In April 1976 he lost the Labour parliamentary whip after attending a banned Easter commemoration rally of Provisional Sinn Féin, claiming that his motive was not to support the Provisional movement, but to uphold free speech and civil liberties. He voted against the coalition government on two pieces of security legislation following the assassination of the British ambassador, Christopher Ewart-Biggs (qv), in July 1976. The party whip was restored to him in February 1977. In the June 1977 general election, he suffered a disastrous defeat; his first-preference vote collapsed and he came sixth of ten candidates in the three-seat Dublin (Cabra) constituency, becoming the first Labour TD since 1923 to lose his deposit. The result was probably due to a general decline in the Labour vote in that election, to dissatisfaction among the electorate with Thornley's maverick record on TV, and to his inattention to constituency work. Resigning from the European assembly, he left the Labour party, and in 1978 joined the newly launched Socialist Labour Party, of Browne and Matt Merrigan (qv).
An enthusiastic boxer, Thornley was a member of Knights of the Campanile, which comprised TCD's elite sportsmen. Possessing a fine tenor voice, he won prizes at the RIAM (Ludwig cup for singing (1974)) and feis ceoil, and sang regularly with the choir of Westland Row church. His other recreations included bridge and golf. He married (1958) Petria Mary Hughes, a UCD student and member of the 1913 Club; they had a son and a daughter. A man of unusually wide-ranging gifts, Thornley was destroyed personally and physically by the stresses and responsibilities peculiar to the life of a practising politician. Analysing his tortured relationship with Browne, John Horgan observes that ‘Thornley's own expansive but vulnerable personality clashed fatally with Browne's unforgiving temperament’ (182).

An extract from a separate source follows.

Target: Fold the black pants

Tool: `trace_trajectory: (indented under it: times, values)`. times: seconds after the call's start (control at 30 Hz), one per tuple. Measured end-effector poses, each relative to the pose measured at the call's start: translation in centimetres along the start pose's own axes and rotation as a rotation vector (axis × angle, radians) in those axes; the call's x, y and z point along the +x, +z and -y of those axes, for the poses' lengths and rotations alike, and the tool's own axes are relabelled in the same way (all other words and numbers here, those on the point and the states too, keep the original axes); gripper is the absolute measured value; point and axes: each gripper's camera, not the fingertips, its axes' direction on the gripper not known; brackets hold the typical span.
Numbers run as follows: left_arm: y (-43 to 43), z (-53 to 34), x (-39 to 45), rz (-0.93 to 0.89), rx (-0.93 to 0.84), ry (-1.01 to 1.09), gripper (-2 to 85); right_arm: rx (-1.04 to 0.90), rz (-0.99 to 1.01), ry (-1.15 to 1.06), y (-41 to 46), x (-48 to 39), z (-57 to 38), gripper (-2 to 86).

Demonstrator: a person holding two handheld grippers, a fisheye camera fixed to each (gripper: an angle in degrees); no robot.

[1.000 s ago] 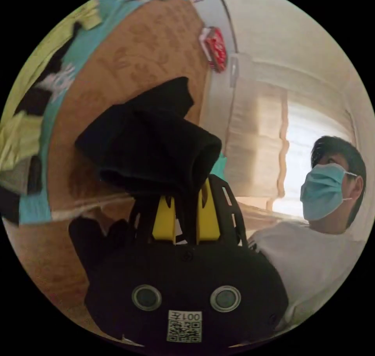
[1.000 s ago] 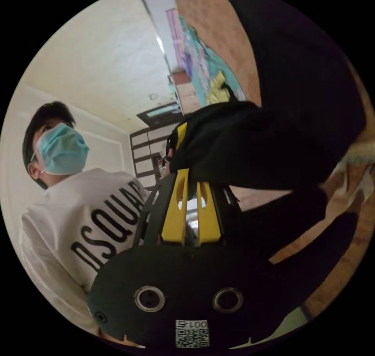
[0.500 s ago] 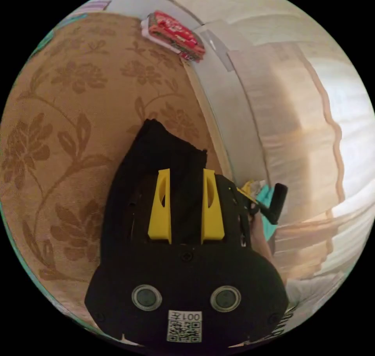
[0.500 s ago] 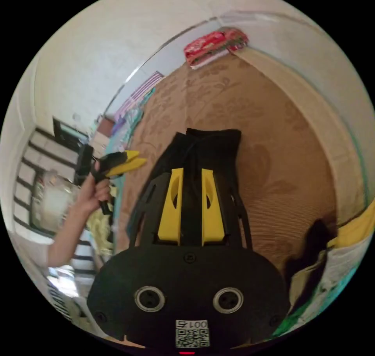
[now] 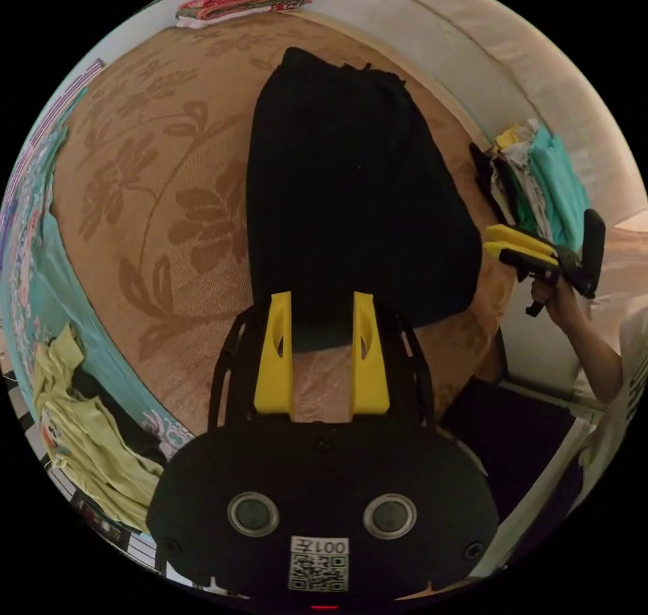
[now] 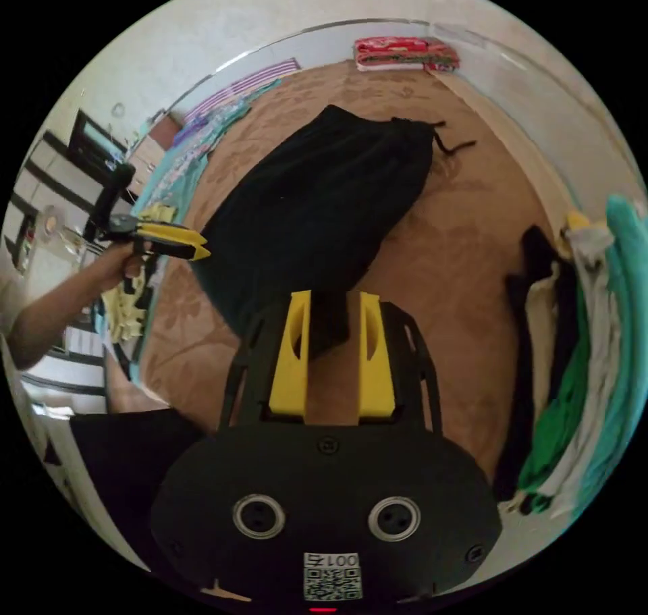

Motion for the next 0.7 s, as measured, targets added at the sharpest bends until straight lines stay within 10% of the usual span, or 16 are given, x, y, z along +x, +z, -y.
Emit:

Overweight, afflicted with undiagnosed diabetes, his judgement increasingly erratic, from the early 1970s he suffered a steady deterioration of health, compounded by his heavy drinking, on which he relied to cope with stress and emotional depression. On one occasion he collapsed in the dáil, and was attended by party colleague Dr John O'Connell. He died 18 June 1978, one week after admission to Jervis Street private nursing home. After a sung Latin requiem mass in St Andrew's church, Westland Row, he was buried in Bohernabreena cemetery, Co. Dublin.